This thread has been locked.

If you have a related question, please click the "Ask a related question" button in the top right corner. The newly created question will be automatically linked to this question.

Linux/TMS320DM8168: MSATA drive link down at 60C but comes up at room temperature.

Part Number: TMS320DM8168

Tool/software: Linux

We have tried multiple vendors and we have eliminated 2 of them due to the slow speed issues.  Some come up at 3Gb/s and some at 1.5GB/s.  We can’t tolerate the 1.5GB/s rate due to the long bootup time and then sluggish system response.  Our system only uses 1 SATA link (port 2) on the TI DSP.

 

This one memory is working great except at temperature of 65C it does not even get detected on a power cycle .  The attached logs shows our sequence.  On a power cycle of our main voltage we do not do a shutdown command and so our software detects this and requires a reboot.  This second reboot continues until we power cycle the unit.

 

We found 1 vendor works from -35C to 65C on power cycles but has this occasional state of failure at 65C.

 

  1.  Power cycle at 65C and the system does not even recognize the MSATA.

  2. Our system hangs 2 minutes and reboots. 

  3. Again the MSATA is not detected.

  4. This repeats forever until we power cycle.

     

If we lower the temperature to 30C it still does not reboot on its own. We think the 65C temperature initiates the problem but lowering the temperature does not allow it to recover.

 

Here’s the startup sequence to compare with a good startup.  On the left below shows the problem where ata2 is down.  It is not detected for some reason.  We do not have a ata 1 device.

 

 

You can compare the first 2 files.  Left side is the teraterm WCS2 May 7…. And the right side is the teraterm May Virtium good.

 

This always occurs at ~1.35 seconds on power cycle as recorded by the kernel. 

 

  • Hi Clark,

    There are some silicon errata notes related to SATA module, please make sure you are aligned with these:

    Advisory 2.1.36 SERDES Transit Signals Pass ESD-CDM Up To ±150 V
    Advisory 2.1.105 SATA: Gen2 Link Fails With Some of GEN3 Devices

    Advisory 2.0.64 — SATA: Link Establishment Fails With SATA GEN3 Capable Targets - this one is NOT valid for 2.1 silicon revision devices

    Check also DM816x datasheet, section 9.17.1 SATA Interface Design Specifications


    A heat dissipation solution is required for proper device operation. Thermal performance of the overall system must be carefully considered to ensure conformance with the recommended operating conditions. Heat generated by this device must be removed with the help of heat sinks, heat spreaders, or airflow. SmartReflex can significantly lower the power consumption of this device and its use is required for proper device operation. A thermal model can be provided for thermal simulation to estimate the system thermal environment.

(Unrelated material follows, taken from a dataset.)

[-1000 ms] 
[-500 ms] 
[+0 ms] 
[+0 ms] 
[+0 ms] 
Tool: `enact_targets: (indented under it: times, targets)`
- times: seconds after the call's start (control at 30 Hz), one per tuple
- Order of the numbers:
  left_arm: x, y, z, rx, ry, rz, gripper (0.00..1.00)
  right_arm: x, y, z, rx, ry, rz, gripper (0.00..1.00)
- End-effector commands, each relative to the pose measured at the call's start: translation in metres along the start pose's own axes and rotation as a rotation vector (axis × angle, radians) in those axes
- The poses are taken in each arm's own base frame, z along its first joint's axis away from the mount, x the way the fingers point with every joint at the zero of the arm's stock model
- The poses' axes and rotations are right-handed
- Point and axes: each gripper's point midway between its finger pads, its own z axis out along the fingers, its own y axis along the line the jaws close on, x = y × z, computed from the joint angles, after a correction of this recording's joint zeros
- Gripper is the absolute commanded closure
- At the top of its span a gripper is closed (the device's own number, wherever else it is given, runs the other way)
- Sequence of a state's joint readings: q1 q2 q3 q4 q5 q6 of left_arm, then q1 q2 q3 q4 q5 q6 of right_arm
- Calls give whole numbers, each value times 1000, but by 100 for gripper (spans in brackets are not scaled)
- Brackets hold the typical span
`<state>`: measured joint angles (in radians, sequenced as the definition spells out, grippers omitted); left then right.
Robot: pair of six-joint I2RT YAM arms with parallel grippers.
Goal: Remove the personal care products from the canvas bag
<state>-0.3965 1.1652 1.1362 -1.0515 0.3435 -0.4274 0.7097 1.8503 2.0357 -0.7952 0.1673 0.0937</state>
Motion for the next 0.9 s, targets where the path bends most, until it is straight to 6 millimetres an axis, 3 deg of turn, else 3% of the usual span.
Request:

    Check also below e2e threads:

    e2e.ti.com/.../123355
    e2e.ti.com/.../475302
    e2e.ti.com/.../360053

    Regards,
    Pavel
  • I reviewed your suggestions and confirm the DM8168 we are using is only silicon 2.1

    1. Advisory 2.1.36 is for ESD. I don't think this applies to the msata coming up. If this does become a problem for my design then a board spin may be required for the new protection. I am not aware of any protection for the 3Gb/s serdes pairs and would ask TI for a suggestion that does not degrade performance.

    2. Advisory 2.1.105 is the main SATA problem that initiated this trouble report. I have found this suggestion is now invalid as the vendors I am working with do not make GEN2 or GEN1 devices. I have asked for firmware from the msata vendors to force the memory to GEN2 (3.0Gb/s) speeds but no vendors have provided a solution. I think TI needs to revisit this as this seems only valid for old 2.5" harddrives and is not possible for the new form factor msata parts. TI's DSP needs to work with the new GEN3 devices.

    3. Advisory 2.0.64 is not applicable for 2.1 silicon.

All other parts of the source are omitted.